Continue reading “Elements of 3D computer graphics”

Compilers and Interpreters

Khushi loves to write children’s stories. She has written several stories in English in her country India. Muskan, a friend of Khushi, works for Samsung. She goes on a business trip to South Korea and takes her young daughter along. She has some children’s books in one of her bags. A local colleague loves the book and asks Muskan if her friend can make the books available in South Korea in Korean.

Khushi is delighted at the opportunity and is ready for a trial book tour in Seoul, where she is to showcase three trial stories to South Korean children. If they love it, there’ll be a deal with a publisher. However she has a problem. She doesn’t speak a word of Korean. The children of South Korea aren’t comfortable with English. So Khushi has two choices. She can use help, translate the three stories into Korean and take the Korean versions with her so that the children can read them on their own. Otherwise she can seek someone in Seoul who speaks both the languages fluently. Then she can read the story line-by-line in English and the interpreter can translate each line into Korean for the children at the same time.

What does children’s books have to do with our topic today? There are two types of programming languages in software. Some of them use a compiler and some use an interpreter. Using the children’s books as an example, we will learn how the two work.

Compiler: When Khushi takes a translated book to South Korea

Khushi decides to do the hard work upfront. She hires a translator on Upwork and gets the three stories translated to Korean. She can then take the Korean books to South Korea and hand them to the children, who can read the books without help. She can take the Korean books to as many Korean communities as she likes, without having to look for a translator every time.

However, Khushi faces the following issues. On one hand, she needs to keep the English versions as her source products, whereas the Korean versions are her by-products. Instead of just 3 products (the original 3 stories), Khushi needs to maintain 6 products (including the 3 translations).

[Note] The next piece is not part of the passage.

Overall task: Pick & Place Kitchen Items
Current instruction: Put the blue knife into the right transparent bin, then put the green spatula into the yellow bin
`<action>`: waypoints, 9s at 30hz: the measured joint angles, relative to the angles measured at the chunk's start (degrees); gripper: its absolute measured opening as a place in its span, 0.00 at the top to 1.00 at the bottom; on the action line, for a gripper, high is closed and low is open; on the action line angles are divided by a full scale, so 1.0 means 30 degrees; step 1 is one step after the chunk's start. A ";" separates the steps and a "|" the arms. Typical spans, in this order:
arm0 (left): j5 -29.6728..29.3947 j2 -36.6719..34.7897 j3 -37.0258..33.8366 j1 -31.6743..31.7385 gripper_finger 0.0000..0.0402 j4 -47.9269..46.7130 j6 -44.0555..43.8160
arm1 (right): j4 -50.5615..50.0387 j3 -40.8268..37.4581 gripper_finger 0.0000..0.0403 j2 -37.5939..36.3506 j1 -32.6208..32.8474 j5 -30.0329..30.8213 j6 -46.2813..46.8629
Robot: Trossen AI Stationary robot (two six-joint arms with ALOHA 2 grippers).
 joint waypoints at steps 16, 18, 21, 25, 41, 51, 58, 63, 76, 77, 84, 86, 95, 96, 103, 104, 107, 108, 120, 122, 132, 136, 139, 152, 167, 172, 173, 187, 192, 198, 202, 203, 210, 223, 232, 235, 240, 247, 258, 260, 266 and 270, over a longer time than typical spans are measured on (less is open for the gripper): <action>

If Khushi finds the need to rewrite several parts of her stories, she must discard the Korean translations and have them done again. Thus, the process of translating beforehand is too sensitive to changes.

If someone invites Khushi to Netherlands, then the Korean translations are useless. She has to find a Dutch translator who will translate her books to Dutch. That will add 3 more products to her collection, taking the total to 9.

Finally, translation is a lot of work upfront. The entire book has to be translated from start to finish so that it can be used in South Korea. The time taken for translation will depend on the length of the stories and the complexity of the sentences used.

This is how a program using a compiler behaves. Let’s assume that you write your computer program in C or C++. A computer cannot understand either of those two languages. It can understand only something called machine language. Machine languages are different for different types of computers, just like Korean is to South Korea and Dutch to Netherlands. E.g. the machine language understood by a desktop computer is different from that of a mobile phone and that of a microwave oven. The microwave oven cannot understand the machine language meant for a desktop computer, the same way a Dutchman cannot understand Korean.

Once you write your program, you need to run a compiler to translate the program into the machine language of the target machine. You need to compile one copy for each type of computing device you wish to run the program on. You need to maintain each compiled copy along with your original program in C/C++. The original one is for you to develop and grow your program in the future, whereas the compiled versions are for distribution. As long as two machines understand the same machine language, you can use the same compiled version on both. This is similar to the way that Khushi can use the Korean translation at Seoul as well as Incheon, but not at Amsterdam.

Every time you make changes to your program, you need to re-compile to all the target machine language versions, discard the older compilations and distribute the new ones to the target machines.

Interpreter: When Khushi hires an accompanying translator within South Korea

In this scenario, Khushi does not get her book translated upfront. She takes the English book with her to South Korea with the promise that she will have an interpreter accompanying her all the time. She reaches this agreement with Netherlands too. As long as the two countries keep their end of the promise, Khushi does not need to get any translation done upfront. Her luggage to both the countries includes the three stories that she wrote in English. When Khushi reaches the target community in South Korea, she pulls out her stories and starts reading them line-by-line. As soon as she finishes reading a line, the interpreter speaks the whole line in Korean, thus reaching Khushi’s audience.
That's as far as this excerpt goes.